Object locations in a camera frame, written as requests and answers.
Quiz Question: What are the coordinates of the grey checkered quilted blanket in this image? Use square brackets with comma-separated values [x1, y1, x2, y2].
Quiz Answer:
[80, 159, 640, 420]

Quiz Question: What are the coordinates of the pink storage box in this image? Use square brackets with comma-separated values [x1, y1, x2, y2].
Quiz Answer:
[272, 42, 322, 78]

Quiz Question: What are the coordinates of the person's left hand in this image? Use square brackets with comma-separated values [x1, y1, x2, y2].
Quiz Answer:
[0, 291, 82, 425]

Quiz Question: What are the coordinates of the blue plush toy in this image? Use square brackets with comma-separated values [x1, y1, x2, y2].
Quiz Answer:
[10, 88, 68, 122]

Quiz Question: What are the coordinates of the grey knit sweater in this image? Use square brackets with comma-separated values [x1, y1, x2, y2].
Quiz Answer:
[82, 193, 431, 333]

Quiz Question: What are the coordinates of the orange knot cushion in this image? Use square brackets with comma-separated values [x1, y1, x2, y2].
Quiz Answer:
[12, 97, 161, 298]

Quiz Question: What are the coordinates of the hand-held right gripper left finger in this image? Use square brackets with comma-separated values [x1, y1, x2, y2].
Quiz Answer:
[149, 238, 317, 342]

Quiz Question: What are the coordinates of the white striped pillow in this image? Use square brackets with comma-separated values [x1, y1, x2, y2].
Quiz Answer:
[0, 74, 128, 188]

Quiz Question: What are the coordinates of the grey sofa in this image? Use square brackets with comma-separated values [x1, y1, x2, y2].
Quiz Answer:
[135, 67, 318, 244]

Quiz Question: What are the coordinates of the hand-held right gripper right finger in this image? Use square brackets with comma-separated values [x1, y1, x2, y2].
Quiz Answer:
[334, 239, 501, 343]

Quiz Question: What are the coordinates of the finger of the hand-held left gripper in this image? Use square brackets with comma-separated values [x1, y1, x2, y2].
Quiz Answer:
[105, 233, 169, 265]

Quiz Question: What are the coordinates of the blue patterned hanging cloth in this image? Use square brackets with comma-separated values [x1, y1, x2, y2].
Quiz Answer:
==========
▸ What is being asked
Could you transcribe the entries above word for word, from the line with "Quiz Question: What are the coordinates of the grey checkered" down to the line with "right gripper right", keeping both?

▸ Solved exercise
Quiz Question: What are the coordinates of the grey checkered quilted blanket in this image? Use square brackets with comma-separated values [x1, y1, x2, y2].
Quiz Answer:
[80, 159, 640, 420]

Quiz Question: What are the coordinates of the pink storage box in this image? Use square brackets with comma-separated values [x1, y1, x2, y2].
Quiz Answer:
[272, 42, 322, 78]

Quiz Question: What are the coordinates of the person's left hand in this image? Use square brackets with comma-separated values [x1, y1, x2, y2].
Quiz Answer:
[0, 291, 82, 425]

Quiz Question: What are the coordinates of the blue plush toy in this image? Use square brackets with comma-separated values [x1, y1, x2, y2].
Quiz Answer:
[10, 88, 68, 122]

Quiz Question: What are the coordinates of the grey knit sweater in this image? Use square brackets with comma-separated values [x1, y1, x2, y2].
Quiz Answer:
[82, 193, 431, 333]

Quiz Question: What are the coordinates of the orange knot cushion in this image? Use square brackets with comma-separated values [x1, y1, x2, y2].
Quiz Answer:
[12, 97, 161, 298]

Quiz Question: What are the coordinates of the hand-held right gripper left finger in this image? Use square brackets with comma-separated values [x1, y1, x2, y2].
Quiz Answer:
[149, 238, 317, 342]

Quiz Question: What are the coordinates of the white striped pillow in this image? Use square brackets with comma-separated values [x1, y1, x2, y2].
Quiz Answer:
[0, 74, 128, 188]

Quiz Question: What are the coordinates of the grey sofa in this image? Use square brackets with comma-separated values [x1, y1, x2, y2].
Quiz Answer:
[135, 67, 318, 244]

Quiz Question: What are the coordinates of the hand-held right gripper right finger in this image? Use square brackets with comma-separated values [x1, y1, x2, y2].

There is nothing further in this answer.